Le Fonds monétaire international (FMI) estime que les règles prudentielles appliquées aux banques doivent davantage tenir compte des réalités économiques des pays en développement, notamment en Afrique. Dans une récente note technique consacrée aux coussins prudentiels et au Pilier 2 de Bâle (TNM/2026/02), l’institution internationale considère que les normes bancaires internationales, conçues à l’origine pour les grandes banques des économies avancées, ne reflètent pas toujours les spécificités des marchés émergents. Pour le FMI, une application uniforme de ces standards peut conduire à une appréciation incomplète, voire erronée, des risques financiers.
L’institution cite notamment le cas du ratio crédit sur PIB, largement utilisé pour détecter les risques de surchauffe financière. Dans les économies développées, une forte progression du crédit peut traduire un excès d’endettement et justifier un renforcement des exigences prudentielles. En Afrique, le même phénomène peut simplement refléter un approfondissement du système financier, où les ménages et les entreprises accèdent progressivement aux services bancaires. Autrement dit, une croissance rapide du crédit ne traduit pas automatiquement une accumulation excessive de risques, mais peut accompagner le développement économique.

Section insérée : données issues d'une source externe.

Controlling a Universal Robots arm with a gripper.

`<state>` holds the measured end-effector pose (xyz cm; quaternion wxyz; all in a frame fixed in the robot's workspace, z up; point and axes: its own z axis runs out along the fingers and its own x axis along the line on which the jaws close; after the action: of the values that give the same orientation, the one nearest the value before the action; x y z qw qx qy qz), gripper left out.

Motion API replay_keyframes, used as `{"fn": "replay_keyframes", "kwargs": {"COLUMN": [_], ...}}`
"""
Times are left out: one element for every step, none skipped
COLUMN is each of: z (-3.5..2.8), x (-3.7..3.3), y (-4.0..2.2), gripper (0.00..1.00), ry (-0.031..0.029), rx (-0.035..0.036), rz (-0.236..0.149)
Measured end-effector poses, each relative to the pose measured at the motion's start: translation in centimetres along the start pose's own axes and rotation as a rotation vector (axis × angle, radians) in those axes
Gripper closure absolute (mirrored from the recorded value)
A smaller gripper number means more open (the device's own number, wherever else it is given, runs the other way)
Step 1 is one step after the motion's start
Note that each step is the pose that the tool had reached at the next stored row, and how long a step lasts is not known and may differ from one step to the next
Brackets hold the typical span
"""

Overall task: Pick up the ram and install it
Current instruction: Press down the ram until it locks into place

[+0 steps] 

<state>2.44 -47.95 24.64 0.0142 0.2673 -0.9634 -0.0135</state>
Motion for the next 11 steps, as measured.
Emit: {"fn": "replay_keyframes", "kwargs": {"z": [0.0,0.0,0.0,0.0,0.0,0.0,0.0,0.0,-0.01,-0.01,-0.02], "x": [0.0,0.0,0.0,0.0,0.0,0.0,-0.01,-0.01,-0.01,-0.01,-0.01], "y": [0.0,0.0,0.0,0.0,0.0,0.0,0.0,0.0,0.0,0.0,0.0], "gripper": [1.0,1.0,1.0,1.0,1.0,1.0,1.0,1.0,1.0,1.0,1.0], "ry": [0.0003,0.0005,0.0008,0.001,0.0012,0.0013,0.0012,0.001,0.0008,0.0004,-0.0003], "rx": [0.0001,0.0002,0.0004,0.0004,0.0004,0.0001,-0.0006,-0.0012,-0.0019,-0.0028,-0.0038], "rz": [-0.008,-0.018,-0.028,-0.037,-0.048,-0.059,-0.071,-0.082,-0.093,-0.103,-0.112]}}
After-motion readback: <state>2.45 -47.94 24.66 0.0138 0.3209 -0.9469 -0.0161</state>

Face à ce constat, le FMI recommande une supervision bancaire davantage fondée sur les risques réels, en combinant plusieurs indicateurs macroéconomiques, financiers et institutionnels plutôt qu’en appliquant mécaniquement des seuils définis pour d’autres économies. Cette approche vise à distinguer les déséquilibres conjoncturels des fragilités structurelles propres à chaque pays et à mieux calibrer les exigences imposées aux établissements financiers.
Pour les banques africaines, cette évolution pourrait modifier la manière dont les superviseurs évaluent la solidité du secteur financier. Une analyse plus contextualisée permettrait de mieux prendre en compte des facteurs comme la dépendance aux matières premières, les fluctuations des monnaies locales, la concentration sectorielle des portefeuilles, les risques souverains ou encore les tensions géopolitiques. Ces éléments influencent directement la stabilité financière mais restent souvent insuffisamment intégrés dans les modèles internationaux standardisés.
Cette évolution intéresse également les investisseurs internationaux. Une meilleure évaluation des risques propres aux économies africaines pourrait améliorer la compréhension des marchés du continent et limiter certaines primes de risque appliquées aux banques ou aux États africains. À terme, cela pourrait favoriser un accès plus compétitif aux financements internationaux, soutenir le développement du crédit et renforcer l’attractivité des systèmes financiers africains auprès des investisseurs institutionnels.
Pour la République démocratique du Congo, cette réflexion intervient dans un contexte marqué par plusieurs réformes destinées à renforcer la stabilité financière, améliorer la transparence du secteur bancaire et moderniser les dispositifs de lutte contre le blanchiment de capitaux. Si les recommandations du FMI devaient progressivement être intégrées dans les pratiques des autorités de supervision, elles pourraient contribuer à une appréciation plus fidèle des risques spécifiques aux économies africaines, tout en maintenant l’alignement avec les standards internationaux de Bâle.